• Assignment:
Return only the line that contains "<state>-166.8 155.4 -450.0" and each line after it, through the last line of the data below, copied exactly.

• Source data:
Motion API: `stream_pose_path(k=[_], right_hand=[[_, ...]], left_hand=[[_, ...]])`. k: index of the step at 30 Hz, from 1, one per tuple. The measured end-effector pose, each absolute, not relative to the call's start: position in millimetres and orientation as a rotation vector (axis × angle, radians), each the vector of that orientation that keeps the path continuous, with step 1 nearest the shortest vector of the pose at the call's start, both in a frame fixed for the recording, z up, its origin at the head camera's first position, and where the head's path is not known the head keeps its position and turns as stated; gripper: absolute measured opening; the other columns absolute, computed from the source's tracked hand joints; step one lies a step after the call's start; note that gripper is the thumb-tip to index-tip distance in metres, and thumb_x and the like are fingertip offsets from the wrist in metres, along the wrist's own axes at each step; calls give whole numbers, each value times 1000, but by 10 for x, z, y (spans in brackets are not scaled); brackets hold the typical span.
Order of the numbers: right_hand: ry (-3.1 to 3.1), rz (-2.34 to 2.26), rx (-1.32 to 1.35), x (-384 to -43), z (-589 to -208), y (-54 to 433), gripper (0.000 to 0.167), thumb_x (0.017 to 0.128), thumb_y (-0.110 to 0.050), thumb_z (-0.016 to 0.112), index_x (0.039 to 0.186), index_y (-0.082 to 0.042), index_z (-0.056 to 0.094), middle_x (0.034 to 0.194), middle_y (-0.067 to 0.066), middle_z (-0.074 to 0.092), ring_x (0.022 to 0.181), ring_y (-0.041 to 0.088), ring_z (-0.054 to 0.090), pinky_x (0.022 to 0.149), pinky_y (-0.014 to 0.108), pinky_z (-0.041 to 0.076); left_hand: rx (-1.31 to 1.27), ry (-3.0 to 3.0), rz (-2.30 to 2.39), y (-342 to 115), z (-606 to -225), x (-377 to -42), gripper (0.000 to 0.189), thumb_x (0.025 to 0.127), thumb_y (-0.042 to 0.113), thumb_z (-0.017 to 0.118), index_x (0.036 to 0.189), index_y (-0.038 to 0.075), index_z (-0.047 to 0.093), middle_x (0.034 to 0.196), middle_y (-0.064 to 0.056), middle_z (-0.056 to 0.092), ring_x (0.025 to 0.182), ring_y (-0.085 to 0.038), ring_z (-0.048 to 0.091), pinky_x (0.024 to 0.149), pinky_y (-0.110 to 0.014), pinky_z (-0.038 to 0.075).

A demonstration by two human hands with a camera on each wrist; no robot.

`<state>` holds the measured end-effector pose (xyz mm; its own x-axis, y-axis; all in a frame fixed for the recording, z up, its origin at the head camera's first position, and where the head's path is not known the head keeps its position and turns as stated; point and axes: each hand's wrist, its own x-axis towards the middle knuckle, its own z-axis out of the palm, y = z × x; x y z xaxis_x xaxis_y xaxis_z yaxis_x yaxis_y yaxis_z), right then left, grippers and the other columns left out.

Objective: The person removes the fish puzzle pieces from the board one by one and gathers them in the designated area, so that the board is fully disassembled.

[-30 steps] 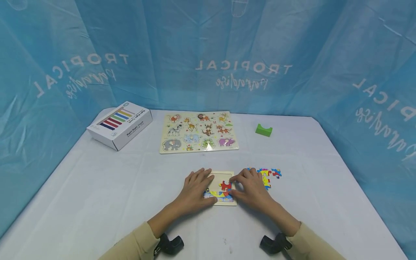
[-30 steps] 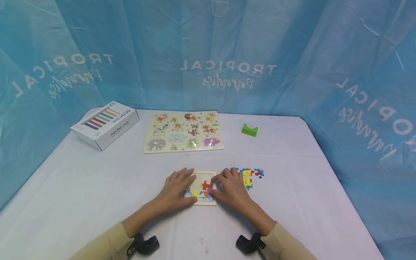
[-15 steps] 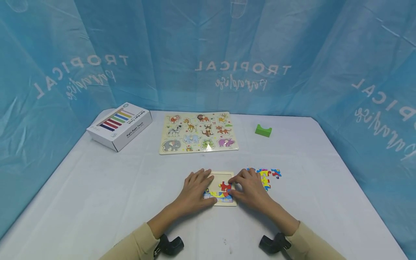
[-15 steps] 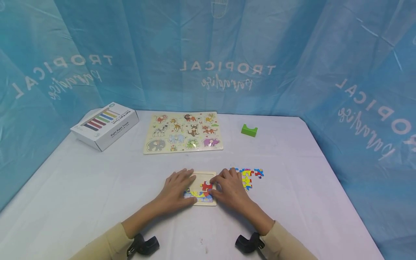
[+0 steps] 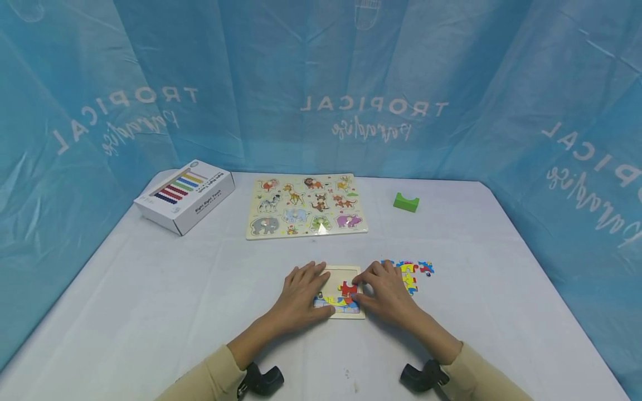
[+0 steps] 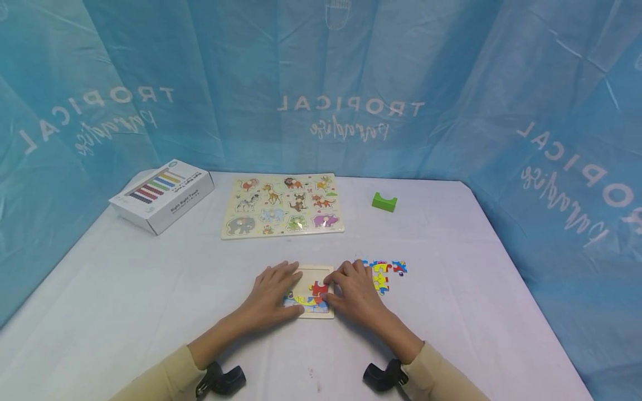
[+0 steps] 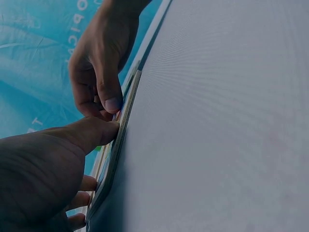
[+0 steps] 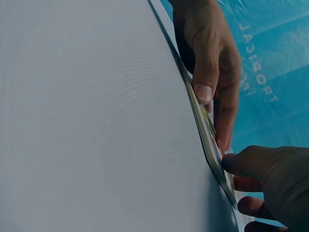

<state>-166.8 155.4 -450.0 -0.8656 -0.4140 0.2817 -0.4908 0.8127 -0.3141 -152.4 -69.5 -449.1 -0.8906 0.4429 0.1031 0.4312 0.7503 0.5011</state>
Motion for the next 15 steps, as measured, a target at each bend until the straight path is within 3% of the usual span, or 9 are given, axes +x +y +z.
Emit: stream_pose_path(k=[15], right_hand=[[-2747, 637, 662, -1657, -4433, 1826, 26, 71, -23, 79, 96, -22, 71, 90, -1, 58, 89, 15, 44, 75, 33, 34]], left_hand=[[710, 2916, 850, -691, -4494, -1515, 69, 78, 40, 68, 135, 6, 50, 149, -10, 39, 141, -34, 27, 113, -59, 16]])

• Solution to this exercise:
<state>-166.8 155.4 -450.0 -0.8656 -0.4140 0.2817 -0.4908 0.8127 -0.3141 -152.4 -69.5 -449.1 -0.8906 0.4429 0.1031 0.4312 0.7503 0.5011</state>
Motion for the next 15 steps, as measured, a target at each bend until the straight path is within 3% of the usual span, or 9 are given, axes +x +y +z.
Emit: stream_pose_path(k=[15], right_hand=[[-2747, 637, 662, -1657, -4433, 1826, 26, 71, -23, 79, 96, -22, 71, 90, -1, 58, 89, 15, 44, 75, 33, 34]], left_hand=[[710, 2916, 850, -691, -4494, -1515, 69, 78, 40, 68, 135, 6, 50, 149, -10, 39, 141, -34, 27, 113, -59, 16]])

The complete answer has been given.